Энн-Мари не изменила позу, не убрала с лица улыбку. Больше ей ничего не оставалось. Там, где она стояла (погруженная в платье, в котором Лили когда-то парила), не было кислорода. Ей невольно пришлось задерживать дыхание и улыбку. Выдох означал бы, что она еще немного и погрузиться в пучину. Да и с практической точки зрения еще один вдох был равнозначен еще одному разрыву под другой грудью.

Мне было суждено превратиться в спасателя и спасителя Энн-Мари: либо я спас бы ее, либо ее губы посинели бы и глаза закатились, так что радужка скрылась бы под мертвым сводом черепа.

Я нырнул к ней, запустил пальцы в разрыв и почувствовал костяшками пальцев ее жалкую белую кожу; я развел в стороны поверхность воды, давая Энн-Мари возможность дышать, выталкивая ее тело в пространство, где оно не предстало бы в сатирическом свете; я двинулся ниже, освобождая ее.

— Ай! — крикнула она. — Не надо.

— Почему?

Переодеваясь в платье, она сняла лифчик и трусики.

Теперь на талии Энн-Мари образовалась дыра размером с пластинку черепицы. Когда мы тянули ее, ткань уплотнялась: волокна по крепости не уступали канату. Ткань рвалась только в одном направлении, вбок, а вбок мы уже надорвали ее до предела. Чтобы увеличить дыру, требовались ножницы — или нужно было рискнуть, а это значит синяки, помятые соски и обвинения в том, что я сделал ей больно. Я приостановился перед последним и решительным усилием по спасению утопающей. Я стянул через голову футболку, предоставив Энн-Мари возможность копировать мои действия. Ей удалось снять через голову верхнюю часть платья, при этом она едва не наставила себе синяков своими же руками — вид у нее был такой, как будто она с кем-то подралась или порывисто очнулась от кошмара. Когда она начала стягивать с себя нижнюю часть платья, я заметил разрыв, образовавшийся у нее на животе; я потянул в этом месте, и нам впервые заметно и зримо повезло — платье стало отставать как кожура, лентой, спускавшейся по диагонали вниз.

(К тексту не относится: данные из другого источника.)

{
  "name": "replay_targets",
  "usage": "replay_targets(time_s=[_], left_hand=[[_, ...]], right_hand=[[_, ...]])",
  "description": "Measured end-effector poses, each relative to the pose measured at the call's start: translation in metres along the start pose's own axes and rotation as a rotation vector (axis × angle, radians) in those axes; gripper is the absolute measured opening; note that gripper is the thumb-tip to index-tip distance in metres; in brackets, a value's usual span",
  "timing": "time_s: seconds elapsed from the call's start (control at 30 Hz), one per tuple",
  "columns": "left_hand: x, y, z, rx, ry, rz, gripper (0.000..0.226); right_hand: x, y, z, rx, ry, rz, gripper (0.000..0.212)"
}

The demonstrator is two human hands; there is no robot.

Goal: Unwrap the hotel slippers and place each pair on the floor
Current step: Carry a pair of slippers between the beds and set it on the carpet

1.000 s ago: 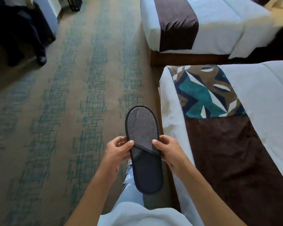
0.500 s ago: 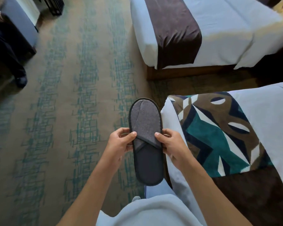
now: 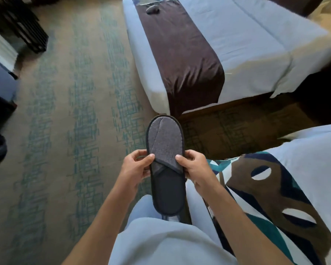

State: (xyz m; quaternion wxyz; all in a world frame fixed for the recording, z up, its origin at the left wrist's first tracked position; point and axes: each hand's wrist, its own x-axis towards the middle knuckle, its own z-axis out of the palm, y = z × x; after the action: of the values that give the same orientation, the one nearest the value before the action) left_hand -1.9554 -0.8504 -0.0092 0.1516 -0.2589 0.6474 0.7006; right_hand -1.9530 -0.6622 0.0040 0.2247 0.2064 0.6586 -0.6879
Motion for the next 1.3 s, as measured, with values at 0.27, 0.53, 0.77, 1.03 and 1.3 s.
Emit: replay_targets(time_s=[0.27, 0.53, 0.77, 1.03, 1.3], left_hand=[[0.165, 0.094, 0.088, 0.144, -0.269, -0.019, 0.013], [0.292, 0.182, 0.22, 0.337, -0.622, -0.057, 0.024], [0.338, 0.211, 0.352, 0.484, -0.871, -0.078, 0.012], [0.364, 0.201, 0.525, 0.6, -1.004, -0.092, 0.01], [0.367, 0.204, 0.665, 0.648, -1.038, -0.11, 0.016]], right_hand=[[0.127, -0.065, -0.047, 0.226, 0.25, 0.039, 0.006], [0.204, -0.138, -0.106, 0.445, 0.629, 0.023, 0.009], [0.242, -0.164, -0.191, 0.54, 0.92, 0.059, 0.025], [0.273, -0.166, -0.329, 0.621, 1.045, 0.06, 0.03], [0.286, -0.189, -0.464, 0.628, 1.083, 0.039, 0.023]])
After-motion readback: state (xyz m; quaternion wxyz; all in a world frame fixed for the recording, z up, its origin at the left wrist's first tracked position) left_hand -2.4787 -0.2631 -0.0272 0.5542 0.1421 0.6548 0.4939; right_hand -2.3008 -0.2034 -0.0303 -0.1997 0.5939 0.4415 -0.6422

— Поворачивайся, — сказал я.

Энн-Мари начала поворачиваться не в том направлении, но почти сразу же исправилась. Я потянул за платье и, вырвав из него неровную полоску шириной в четыре дюйма, «снимал кожуру», пока не добрался до более крепкого шва вдоль подола; Энн-Мари шагнула из платья в мои саркастические объятия.

Мы смеялись за отсутствием лучшего способа социально приемлемой реакции. По правде говоря, мы находились в растерянности — попали в нравственный вакуум. В том, что мы делали, было столько вины и столько невинности, что вряд ли кто-нибудь сказал бы, что преобладало. Вся сцена была очень похожа на самый конец детства и самое начало среднего возраста (маскарад, переодевание).

Именно в этот момент мы оба поняли, что наши отношения долго не продлятся, но из-за всех тягот и боли, которые нам вместе пришлось испытать на пути к этому знанию, мы внезапно почувствовали острую нежность друг к другу.

Когда мы входили в квартиру, мы знали, что будем заниматься сексом, но еще не знали, каким получится этот секс. Теперь это стало ясно: будет патетика и будет предчувствие сожалений.

Заснули мы, повернувшись друг к другу спиной, — расставшись откровенно и честно.